◆ **Instructions to follow**
Your answer should be every line from the records that contains "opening".

◆ **Provided records**
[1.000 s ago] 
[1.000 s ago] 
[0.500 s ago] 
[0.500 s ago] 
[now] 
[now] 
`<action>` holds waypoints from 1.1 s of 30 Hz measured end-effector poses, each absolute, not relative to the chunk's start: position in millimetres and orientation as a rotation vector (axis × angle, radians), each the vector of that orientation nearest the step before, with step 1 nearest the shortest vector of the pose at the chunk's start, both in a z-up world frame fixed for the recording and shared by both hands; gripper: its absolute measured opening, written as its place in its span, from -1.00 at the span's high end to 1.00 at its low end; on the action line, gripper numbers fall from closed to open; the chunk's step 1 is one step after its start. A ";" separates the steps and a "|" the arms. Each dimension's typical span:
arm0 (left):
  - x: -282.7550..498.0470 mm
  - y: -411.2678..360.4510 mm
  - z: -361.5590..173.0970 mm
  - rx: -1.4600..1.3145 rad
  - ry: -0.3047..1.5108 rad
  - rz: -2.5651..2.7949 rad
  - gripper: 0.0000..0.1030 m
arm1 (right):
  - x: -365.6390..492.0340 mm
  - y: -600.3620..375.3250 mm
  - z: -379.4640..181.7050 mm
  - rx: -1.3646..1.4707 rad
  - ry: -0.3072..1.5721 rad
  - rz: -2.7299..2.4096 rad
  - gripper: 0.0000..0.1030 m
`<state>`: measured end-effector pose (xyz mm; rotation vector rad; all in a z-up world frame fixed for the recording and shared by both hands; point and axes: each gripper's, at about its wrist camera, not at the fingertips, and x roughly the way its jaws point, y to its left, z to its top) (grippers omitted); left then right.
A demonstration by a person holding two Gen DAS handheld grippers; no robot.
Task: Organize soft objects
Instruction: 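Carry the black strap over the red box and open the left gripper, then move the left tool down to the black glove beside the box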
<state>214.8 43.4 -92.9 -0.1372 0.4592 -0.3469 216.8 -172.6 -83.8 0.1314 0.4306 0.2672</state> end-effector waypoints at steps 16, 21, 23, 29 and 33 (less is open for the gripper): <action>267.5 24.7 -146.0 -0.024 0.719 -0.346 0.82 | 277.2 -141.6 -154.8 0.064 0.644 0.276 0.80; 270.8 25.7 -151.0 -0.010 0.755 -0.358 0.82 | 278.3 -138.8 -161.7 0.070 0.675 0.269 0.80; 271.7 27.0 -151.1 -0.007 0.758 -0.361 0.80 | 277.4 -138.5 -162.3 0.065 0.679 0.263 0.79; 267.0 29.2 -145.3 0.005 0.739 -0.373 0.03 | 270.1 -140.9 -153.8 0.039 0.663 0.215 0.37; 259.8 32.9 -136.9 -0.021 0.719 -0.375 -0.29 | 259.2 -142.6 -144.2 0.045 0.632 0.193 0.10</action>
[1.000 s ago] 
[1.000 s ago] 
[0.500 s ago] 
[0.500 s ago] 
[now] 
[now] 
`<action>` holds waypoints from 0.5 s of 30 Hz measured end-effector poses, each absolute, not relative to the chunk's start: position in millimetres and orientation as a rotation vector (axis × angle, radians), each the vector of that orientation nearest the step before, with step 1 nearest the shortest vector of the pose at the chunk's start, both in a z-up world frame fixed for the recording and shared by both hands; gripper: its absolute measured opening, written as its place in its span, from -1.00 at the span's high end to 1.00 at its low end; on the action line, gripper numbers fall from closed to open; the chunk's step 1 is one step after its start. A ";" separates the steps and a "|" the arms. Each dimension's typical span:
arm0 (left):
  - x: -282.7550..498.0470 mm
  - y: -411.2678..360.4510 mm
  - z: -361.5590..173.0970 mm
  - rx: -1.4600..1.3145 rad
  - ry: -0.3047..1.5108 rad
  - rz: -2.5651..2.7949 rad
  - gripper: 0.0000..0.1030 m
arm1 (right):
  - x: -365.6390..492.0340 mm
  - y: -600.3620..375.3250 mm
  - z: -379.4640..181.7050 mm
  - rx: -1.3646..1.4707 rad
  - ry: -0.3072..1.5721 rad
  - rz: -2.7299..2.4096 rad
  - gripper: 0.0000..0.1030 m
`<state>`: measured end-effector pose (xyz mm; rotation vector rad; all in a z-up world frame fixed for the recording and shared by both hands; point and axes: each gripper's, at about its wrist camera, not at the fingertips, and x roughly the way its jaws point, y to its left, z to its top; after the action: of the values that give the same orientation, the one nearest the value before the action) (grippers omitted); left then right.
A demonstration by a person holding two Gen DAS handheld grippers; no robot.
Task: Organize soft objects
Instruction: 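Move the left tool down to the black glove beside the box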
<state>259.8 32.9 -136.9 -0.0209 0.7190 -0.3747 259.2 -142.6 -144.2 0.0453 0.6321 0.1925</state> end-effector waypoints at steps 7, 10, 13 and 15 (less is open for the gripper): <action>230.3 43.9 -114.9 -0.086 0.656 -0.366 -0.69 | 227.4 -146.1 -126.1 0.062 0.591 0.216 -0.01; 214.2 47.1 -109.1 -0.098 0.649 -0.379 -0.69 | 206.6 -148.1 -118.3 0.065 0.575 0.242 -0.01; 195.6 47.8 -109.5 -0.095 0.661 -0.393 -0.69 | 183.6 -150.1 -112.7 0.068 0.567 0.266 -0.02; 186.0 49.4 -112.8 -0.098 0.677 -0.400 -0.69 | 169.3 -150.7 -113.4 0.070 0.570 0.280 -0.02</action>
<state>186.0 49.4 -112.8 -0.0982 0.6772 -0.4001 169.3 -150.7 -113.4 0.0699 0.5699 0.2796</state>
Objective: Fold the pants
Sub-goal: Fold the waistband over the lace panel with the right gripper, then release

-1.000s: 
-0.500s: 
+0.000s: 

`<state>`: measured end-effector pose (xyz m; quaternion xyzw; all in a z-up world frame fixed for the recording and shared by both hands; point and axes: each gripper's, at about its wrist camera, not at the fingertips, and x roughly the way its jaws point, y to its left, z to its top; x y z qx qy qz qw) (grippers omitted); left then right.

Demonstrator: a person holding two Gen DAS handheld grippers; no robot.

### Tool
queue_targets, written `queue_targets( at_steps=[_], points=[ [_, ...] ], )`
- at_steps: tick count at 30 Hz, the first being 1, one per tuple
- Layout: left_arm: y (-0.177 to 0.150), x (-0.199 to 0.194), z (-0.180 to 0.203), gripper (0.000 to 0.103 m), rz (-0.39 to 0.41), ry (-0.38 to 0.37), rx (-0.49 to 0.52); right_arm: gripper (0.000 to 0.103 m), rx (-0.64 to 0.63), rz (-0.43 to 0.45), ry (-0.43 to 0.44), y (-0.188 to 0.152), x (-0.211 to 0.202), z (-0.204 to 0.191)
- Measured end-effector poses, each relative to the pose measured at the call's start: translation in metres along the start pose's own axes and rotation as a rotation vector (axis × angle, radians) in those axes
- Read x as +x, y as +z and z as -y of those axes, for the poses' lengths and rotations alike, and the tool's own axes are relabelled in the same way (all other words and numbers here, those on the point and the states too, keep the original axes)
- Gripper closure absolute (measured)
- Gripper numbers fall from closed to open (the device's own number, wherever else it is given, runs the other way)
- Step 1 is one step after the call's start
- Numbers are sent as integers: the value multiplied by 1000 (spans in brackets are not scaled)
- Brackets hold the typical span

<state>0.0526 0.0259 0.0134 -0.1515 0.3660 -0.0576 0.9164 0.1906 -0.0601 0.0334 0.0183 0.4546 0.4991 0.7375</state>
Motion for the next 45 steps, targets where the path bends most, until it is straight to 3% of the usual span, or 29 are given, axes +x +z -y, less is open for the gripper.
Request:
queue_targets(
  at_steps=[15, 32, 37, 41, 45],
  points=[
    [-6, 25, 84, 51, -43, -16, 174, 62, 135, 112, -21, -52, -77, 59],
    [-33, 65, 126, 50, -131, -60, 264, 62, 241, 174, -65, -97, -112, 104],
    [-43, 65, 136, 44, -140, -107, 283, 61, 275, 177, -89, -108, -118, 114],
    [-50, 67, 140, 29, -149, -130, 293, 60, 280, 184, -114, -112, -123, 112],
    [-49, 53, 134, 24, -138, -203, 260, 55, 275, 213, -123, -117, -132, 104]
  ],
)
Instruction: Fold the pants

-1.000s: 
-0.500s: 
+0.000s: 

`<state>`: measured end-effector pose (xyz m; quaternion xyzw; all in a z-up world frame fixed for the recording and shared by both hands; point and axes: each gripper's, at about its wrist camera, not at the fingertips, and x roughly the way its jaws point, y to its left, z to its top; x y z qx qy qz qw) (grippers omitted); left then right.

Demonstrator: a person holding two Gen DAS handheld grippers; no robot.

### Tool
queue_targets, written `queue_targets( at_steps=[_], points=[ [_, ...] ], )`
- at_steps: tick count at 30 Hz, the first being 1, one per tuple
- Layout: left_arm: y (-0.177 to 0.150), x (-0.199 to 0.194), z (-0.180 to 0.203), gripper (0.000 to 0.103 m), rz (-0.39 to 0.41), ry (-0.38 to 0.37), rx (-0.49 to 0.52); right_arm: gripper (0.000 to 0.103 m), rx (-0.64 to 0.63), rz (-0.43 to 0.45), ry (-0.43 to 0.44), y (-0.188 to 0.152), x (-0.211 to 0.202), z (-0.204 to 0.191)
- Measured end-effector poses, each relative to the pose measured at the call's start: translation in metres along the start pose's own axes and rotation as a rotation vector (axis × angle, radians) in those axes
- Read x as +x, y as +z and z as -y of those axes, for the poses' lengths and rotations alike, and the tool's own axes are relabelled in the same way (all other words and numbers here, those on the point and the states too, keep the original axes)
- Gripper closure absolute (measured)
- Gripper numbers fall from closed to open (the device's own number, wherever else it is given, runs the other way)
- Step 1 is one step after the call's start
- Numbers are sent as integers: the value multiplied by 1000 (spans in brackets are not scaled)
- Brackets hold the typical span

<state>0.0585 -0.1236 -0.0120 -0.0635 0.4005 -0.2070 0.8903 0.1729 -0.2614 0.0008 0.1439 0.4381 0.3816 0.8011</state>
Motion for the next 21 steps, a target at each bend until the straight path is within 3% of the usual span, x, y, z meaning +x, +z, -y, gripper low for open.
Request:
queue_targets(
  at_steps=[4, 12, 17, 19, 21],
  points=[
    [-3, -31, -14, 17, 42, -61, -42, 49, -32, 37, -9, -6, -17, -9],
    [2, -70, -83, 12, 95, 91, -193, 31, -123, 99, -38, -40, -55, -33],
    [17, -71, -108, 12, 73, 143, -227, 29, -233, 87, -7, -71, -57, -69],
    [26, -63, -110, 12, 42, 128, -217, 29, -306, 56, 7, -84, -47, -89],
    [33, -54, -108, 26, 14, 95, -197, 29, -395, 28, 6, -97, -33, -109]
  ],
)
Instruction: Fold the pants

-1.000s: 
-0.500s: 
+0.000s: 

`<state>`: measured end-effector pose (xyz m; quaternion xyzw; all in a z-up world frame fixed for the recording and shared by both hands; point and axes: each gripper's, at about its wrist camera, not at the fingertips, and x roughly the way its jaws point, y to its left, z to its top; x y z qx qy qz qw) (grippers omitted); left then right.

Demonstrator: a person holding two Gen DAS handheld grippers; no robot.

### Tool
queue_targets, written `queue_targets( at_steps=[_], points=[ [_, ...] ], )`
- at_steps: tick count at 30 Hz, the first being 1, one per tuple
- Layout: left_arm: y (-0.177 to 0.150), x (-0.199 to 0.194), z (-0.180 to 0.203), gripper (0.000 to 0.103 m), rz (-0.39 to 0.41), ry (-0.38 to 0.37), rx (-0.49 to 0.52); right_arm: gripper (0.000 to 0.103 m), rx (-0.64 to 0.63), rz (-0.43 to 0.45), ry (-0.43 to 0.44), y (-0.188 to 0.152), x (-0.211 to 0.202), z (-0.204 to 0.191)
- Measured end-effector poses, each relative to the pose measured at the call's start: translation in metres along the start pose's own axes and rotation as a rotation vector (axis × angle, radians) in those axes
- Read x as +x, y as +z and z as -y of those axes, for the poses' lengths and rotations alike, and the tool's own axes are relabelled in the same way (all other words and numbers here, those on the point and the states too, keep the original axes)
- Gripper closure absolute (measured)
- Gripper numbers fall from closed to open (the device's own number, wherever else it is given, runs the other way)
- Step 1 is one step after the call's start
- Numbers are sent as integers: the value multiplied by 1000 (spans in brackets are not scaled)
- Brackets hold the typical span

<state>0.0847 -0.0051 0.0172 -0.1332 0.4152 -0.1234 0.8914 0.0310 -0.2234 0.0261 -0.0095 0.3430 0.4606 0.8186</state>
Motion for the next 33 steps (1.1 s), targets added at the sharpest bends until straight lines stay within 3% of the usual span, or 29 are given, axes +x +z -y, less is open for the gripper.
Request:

◆ **Exercise output**
`<action>` holds waypoints from 1.1 s of 30 Hz measured end-effector poses, each absolute, not relative to the chunk's start: position in millimetres and orientation as a rotation vector (axis × angle, radians), each the vector of that orientation nearest the step before, with step 1 nearest the shortest vector of the pose at the chunk's start, both in a z-up world frame fixed for the recording and shared by both hands; gripper: its absolute measured opening, written as its place in its span, from -1.00 at the span's high end to 1.00 at its low end; on the action line, gripper numbers fall from closed to open; the chunk's step 1 is one step after its start. A ";" separates the steps and a "|" the arms. Each dimension's typical span:
`<action>` holds waypoints from 0.5 s of 30 Hz measured end-effector poses, each absolute, not relative to the chunk's start: position in millimetres and orientation as a rotation vector (axis × angle, radians), each the vector of that orientation nearest the step before, with step 1 nearest the shortest vector of the pose at the chunk's start, both in a z-up world frame fixed for the recording and shared by both hands; gripper: its absolute measured opening, written as its place in its span, from -1.00 at the span's high end to 1.00 at its low end; on the action line, gripper numbers fall from closed to open; the chunk's step 1 is one step after its start. A ";" separates the steps and a "|" the arms. Each dimension's typical span:

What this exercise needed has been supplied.